The brotherhood of tennis players has lost one of its “old guards.” Frank, whose father was an airline pilot and an excellent player himself, was raised in Coral Gables and became one of the best players in the country at an early age. He went on to achieve much in his career as a tennis player and was, without a doubt, one of the best players ever to come from the state of Florida. Those of us who knew him will miss him.
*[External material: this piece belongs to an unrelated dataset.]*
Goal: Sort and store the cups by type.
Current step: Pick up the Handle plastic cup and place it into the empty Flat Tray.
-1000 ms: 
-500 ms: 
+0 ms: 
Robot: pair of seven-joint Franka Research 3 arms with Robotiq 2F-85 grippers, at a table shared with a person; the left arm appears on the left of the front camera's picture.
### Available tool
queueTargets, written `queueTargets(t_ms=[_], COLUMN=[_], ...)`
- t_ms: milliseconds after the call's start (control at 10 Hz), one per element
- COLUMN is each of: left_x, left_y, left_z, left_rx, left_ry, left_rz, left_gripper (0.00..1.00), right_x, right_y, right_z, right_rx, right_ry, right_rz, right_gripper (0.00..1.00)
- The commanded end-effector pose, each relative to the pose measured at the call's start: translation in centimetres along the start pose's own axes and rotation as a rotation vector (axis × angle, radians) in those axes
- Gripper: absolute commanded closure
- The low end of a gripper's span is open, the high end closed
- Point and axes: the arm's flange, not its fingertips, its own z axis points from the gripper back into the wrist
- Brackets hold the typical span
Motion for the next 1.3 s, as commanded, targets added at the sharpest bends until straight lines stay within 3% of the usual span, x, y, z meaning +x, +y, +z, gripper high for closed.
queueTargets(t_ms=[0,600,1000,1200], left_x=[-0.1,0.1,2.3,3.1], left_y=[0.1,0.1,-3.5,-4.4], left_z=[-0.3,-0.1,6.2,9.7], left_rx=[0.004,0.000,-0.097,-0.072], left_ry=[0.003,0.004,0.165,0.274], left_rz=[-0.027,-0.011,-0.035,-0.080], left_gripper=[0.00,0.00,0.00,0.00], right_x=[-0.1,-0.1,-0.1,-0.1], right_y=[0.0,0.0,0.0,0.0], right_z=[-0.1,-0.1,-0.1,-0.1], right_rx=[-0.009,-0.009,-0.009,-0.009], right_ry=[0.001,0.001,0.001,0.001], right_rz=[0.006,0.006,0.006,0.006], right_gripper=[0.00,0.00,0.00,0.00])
Those who didn’t will know his name.


Most tennis players will remember him for two reasons: first, his match against Rafael Osuna in the finals of the 1963 U.S. Open; and secondly, his victory over Ian Tiriac in the 1971 Davis Cup match which was decisive in helping the United States win the Cup.

Aficionados will know of other accomplishments, which include an outstanding junior career, being a Semi-Finalist at the 1971 French Open, a member of two Davis Cup-winning teams (1963 and 1971), and being a part of a remarkable Trinity College team that included Chuck McKinley, which went undefeated for two of the three years he was there.

The only reason they didn’t win the NCAA titles those years was because the two of them chose to compete at Wimbledon instead. They were, by far, the best team in the country. Some might remember him from his days of being a member of the Florida Flamingos of World Team Tennis.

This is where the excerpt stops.